TASK DIRECTIONS: Nothing outside the stretch is wanted. Repeat exactly the lines of the listing below from the one that contains "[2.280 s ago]" through the one that contains "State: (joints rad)", both ends included.

+-------+

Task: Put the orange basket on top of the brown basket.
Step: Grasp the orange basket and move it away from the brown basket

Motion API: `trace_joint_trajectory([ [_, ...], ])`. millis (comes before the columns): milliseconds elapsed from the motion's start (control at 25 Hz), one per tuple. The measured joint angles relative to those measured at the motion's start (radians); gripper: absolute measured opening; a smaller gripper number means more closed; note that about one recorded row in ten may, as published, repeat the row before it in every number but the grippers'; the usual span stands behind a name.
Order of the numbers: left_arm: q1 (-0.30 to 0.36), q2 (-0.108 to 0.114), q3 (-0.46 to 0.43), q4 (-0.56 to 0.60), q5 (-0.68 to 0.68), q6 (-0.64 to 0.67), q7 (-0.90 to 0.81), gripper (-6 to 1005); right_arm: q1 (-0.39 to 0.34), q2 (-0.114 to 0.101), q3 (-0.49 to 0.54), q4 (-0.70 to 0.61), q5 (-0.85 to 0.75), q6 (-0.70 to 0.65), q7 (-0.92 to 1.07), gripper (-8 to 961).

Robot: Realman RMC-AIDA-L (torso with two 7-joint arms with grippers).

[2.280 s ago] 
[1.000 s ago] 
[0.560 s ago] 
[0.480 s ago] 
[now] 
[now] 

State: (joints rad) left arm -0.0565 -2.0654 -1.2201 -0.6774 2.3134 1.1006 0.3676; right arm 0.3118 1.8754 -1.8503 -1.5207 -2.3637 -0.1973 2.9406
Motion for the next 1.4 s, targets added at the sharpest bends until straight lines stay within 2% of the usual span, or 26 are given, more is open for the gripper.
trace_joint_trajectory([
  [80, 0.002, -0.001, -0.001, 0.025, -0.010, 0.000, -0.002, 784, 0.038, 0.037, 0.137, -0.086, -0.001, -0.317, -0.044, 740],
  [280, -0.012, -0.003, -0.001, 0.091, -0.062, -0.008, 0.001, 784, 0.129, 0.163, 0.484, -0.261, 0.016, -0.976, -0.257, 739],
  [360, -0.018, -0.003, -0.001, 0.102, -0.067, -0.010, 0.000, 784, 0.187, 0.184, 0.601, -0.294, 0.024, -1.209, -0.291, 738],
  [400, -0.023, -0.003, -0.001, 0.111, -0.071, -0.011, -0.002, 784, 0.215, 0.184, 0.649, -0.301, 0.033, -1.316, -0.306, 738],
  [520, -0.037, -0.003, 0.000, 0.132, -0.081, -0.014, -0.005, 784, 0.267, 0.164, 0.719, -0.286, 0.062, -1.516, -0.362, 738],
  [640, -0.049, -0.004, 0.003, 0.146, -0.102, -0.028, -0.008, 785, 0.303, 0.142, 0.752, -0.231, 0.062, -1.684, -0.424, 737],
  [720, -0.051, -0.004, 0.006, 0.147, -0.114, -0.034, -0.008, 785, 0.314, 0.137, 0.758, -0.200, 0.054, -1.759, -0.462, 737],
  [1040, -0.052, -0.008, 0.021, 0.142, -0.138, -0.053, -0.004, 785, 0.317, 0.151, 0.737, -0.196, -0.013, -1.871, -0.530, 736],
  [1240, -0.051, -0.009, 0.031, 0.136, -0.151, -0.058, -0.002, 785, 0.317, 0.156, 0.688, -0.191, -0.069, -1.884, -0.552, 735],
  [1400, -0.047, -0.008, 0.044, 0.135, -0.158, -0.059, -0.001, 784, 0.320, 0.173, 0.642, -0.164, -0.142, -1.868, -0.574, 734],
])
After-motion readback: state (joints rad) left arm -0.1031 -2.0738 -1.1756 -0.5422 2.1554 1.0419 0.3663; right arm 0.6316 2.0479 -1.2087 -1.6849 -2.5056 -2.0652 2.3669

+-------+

OUTPUT BELOW:
[2.280 s ago] 
[1.000 s ago] 
[0.560 s ago] 
[0.480 s ago] 
[now] 
[now] 

State: (joints rad) left arm -0.0565 -2.0654 -1.2201 -0.6774 2.3134 1.1006 0.3676; right arm 0.3118 1.8754 -1.8503 -1.5207 -2.3637 -0.1973 2.9406

With this output, the exercise is done.